→ **Records supplied**
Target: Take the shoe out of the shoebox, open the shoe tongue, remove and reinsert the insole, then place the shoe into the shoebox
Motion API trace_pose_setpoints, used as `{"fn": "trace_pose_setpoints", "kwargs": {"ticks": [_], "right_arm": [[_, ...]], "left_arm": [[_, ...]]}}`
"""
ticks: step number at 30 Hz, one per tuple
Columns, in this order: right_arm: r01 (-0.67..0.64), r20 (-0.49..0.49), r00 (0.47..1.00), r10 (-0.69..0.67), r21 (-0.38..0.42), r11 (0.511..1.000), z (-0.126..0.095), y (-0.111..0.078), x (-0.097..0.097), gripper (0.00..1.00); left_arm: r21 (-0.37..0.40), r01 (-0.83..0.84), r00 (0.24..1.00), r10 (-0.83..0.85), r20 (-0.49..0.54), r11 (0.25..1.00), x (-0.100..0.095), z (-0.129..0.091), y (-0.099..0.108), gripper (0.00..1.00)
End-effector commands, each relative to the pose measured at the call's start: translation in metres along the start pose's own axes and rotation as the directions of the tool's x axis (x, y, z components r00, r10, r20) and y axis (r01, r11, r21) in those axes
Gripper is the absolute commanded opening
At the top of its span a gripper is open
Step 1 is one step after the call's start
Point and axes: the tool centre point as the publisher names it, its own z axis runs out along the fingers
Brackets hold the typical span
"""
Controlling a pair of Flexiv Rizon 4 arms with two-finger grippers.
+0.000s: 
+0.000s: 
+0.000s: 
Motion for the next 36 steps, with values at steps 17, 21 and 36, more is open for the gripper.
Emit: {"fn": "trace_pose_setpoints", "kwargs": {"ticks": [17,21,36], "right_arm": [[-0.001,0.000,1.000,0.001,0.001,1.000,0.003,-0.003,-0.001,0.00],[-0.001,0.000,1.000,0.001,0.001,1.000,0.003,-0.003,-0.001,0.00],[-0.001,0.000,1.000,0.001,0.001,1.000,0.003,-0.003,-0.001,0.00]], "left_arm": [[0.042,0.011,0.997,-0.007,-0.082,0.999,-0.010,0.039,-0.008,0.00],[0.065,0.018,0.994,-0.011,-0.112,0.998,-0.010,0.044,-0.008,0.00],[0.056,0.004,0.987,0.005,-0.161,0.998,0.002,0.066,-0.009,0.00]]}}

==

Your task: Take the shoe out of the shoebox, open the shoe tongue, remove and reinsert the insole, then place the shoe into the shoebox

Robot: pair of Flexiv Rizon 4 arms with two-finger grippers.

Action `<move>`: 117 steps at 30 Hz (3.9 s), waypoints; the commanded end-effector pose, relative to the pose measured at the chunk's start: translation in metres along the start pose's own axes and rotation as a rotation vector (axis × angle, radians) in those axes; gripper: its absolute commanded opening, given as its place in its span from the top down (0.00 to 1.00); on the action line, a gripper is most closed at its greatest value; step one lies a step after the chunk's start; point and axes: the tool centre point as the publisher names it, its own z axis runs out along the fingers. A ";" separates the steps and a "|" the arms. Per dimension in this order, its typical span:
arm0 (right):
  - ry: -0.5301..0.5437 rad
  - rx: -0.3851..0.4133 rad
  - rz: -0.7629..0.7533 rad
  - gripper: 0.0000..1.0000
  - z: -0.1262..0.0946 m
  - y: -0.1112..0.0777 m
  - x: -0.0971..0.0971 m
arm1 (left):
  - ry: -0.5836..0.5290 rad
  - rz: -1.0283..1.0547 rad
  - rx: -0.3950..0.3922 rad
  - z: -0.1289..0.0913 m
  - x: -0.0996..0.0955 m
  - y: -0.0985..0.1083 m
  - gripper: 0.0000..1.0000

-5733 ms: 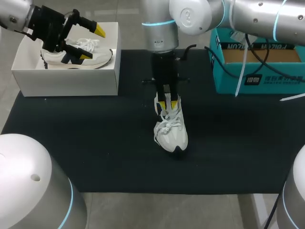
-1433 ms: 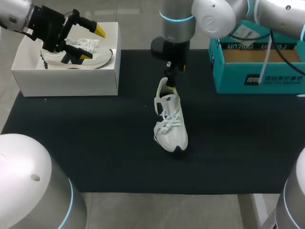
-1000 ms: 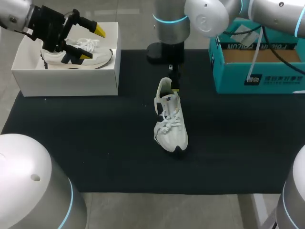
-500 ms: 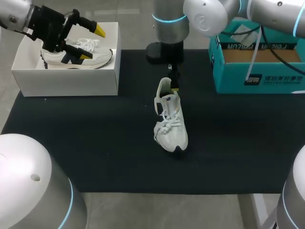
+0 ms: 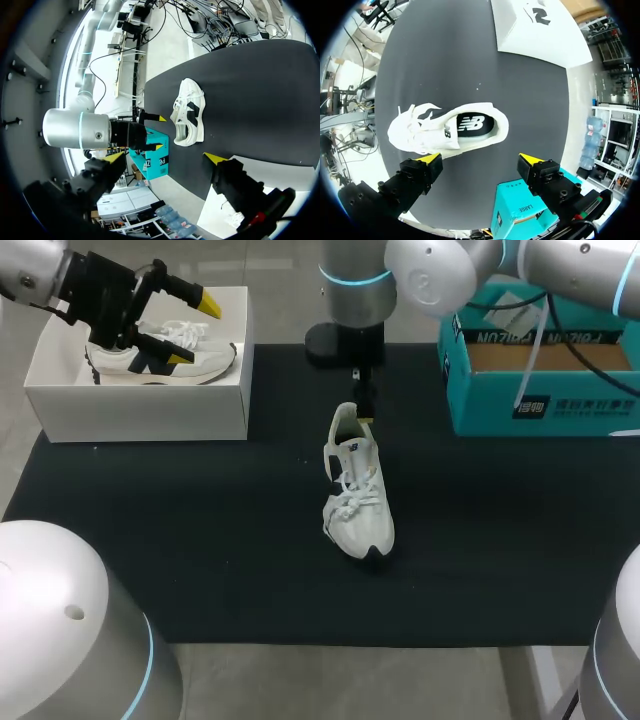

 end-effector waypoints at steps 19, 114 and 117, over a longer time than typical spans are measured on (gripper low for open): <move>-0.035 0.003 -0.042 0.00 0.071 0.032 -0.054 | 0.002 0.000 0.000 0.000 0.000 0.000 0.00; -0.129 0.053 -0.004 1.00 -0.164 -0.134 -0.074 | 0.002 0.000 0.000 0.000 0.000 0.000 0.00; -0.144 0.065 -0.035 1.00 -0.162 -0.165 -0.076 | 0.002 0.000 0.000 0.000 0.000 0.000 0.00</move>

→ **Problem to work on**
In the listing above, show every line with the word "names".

→ **Answer space**
Point and axes: the tool centre point as the publisher names it, its own z axis runs out along the fingers
Action `<move>`: 117 steps at 30 Hz (3.9 s), waypoints; the commanded end-effector pose, relative to the pose measured at the chunk's start: translation in metres along the start pose's own axes and rotation as a rotation vector (axis × angle, radians) in those axes; gripper: its absolute commanded opening, given as its place in its span from the top down (0.00 to 1.00); on the action line, a gripper is most closed at its greatest value; step one lies a step after the chunk's start; point and axes: the tool centre point as the publisher names it, its own z axis runs out along the fingers. A ";" separates the steps and a "|" the arms. Per dimension in this order, its typical span:

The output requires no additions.